How many lines in these records include the string "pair"? Reply with that number alone.

___ Exercise materials ___

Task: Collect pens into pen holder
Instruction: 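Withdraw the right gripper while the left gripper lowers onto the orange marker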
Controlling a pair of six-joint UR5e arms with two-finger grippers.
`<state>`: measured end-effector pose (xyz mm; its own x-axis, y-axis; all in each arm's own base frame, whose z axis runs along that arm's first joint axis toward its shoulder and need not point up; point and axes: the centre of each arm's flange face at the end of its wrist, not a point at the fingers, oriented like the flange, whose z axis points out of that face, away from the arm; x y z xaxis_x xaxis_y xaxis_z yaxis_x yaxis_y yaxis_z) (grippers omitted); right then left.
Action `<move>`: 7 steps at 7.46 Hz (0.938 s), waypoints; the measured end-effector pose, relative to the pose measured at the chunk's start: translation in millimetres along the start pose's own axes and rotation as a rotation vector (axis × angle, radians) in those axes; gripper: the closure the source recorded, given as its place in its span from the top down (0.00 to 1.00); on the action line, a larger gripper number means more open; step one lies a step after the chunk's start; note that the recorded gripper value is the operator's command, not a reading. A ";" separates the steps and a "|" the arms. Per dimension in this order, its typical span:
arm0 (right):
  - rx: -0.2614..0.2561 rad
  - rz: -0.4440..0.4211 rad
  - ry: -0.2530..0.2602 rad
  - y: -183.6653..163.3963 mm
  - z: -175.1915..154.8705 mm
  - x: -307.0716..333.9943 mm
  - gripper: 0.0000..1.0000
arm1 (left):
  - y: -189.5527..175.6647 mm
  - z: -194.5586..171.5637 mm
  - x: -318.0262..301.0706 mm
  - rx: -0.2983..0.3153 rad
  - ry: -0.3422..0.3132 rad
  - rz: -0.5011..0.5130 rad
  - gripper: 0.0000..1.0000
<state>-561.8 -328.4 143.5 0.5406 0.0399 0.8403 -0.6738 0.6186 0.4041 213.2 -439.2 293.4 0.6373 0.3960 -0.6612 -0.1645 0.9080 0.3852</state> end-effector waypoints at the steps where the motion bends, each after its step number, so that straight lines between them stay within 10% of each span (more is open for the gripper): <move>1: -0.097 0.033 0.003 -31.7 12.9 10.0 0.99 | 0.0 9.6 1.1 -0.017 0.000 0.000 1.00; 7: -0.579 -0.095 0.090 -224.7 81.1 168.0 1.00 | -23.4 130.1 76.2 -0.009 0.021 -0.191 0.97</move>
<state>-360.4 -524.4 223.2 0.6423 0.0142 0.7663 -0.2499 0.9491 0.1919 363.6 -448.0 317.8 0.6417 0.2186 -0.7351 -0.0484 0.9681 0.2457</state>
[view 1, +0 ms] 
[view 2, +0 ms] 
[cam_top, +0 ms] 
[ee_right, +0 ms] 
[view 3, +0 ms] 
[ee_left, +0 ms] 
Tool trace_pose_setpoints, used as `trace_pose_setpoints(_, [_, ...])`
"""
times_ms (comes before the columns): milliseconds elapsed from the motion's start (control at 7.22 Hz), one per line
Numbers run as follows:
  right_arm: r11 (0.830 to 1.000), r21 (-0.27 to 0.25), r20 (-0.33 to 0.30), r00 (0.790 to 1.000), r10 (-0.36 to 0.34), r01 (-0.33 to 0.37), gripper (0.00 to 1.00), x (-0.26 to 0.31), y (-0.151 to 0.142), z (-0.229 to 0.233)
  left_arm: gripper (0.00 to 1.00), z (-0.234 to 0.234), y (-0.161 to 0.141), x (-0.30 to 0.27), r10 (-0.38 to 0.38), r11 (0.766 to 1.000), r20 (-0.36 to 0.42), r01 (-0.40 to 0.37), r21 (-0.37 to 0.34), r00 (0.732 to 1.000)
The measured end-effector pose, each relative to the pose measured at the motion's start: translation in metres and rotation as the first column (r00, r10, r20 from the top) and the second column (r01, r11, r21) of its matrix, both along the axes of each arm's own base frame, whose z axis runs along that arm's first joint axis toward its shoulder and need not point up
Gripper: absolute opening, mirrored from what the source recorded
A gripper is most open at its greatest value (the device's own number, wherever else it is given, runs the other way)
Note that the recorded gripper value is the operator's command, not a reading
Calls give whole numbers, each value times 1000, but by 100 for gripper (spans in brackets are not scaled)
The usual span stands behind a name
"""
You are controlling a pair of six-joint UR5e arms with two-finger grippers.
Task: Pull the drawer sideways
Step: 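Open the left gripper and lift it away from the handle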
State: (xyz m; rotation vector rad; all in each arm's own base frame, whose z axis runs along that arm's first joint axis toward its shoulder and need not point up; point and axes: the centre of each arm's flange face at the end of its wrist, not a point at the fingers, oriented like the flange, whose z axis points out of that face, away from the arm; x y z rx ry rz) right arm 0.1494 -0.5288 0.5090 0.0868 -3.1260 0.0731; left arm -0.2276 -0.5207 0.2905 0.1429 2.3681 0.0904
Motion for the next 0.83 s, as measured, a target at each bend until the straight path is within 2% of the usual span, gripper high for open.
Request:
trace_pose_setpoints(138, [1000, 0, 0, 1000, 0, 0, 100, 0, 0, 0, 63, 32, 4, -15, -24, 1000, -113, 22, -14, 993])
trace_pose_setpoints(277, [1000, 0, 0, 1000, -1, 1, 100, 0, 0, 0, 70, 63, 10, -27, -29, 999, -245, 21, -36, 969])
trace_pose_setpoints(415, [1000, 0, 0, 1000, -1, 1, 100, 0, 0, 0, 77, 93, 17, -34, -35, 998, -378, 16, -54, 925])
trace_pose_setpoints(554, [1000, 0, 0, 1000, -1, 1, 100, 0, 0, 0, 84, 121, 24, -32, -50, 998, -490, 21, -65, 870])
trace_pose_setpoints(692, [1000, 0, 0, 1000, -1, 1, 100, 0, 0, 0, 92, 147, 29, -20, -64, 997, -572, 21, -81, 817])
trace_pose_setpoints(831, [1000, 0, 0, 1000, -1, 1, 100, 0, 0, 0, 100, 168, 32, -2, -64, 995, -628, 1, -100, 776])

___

▶ _Response_
2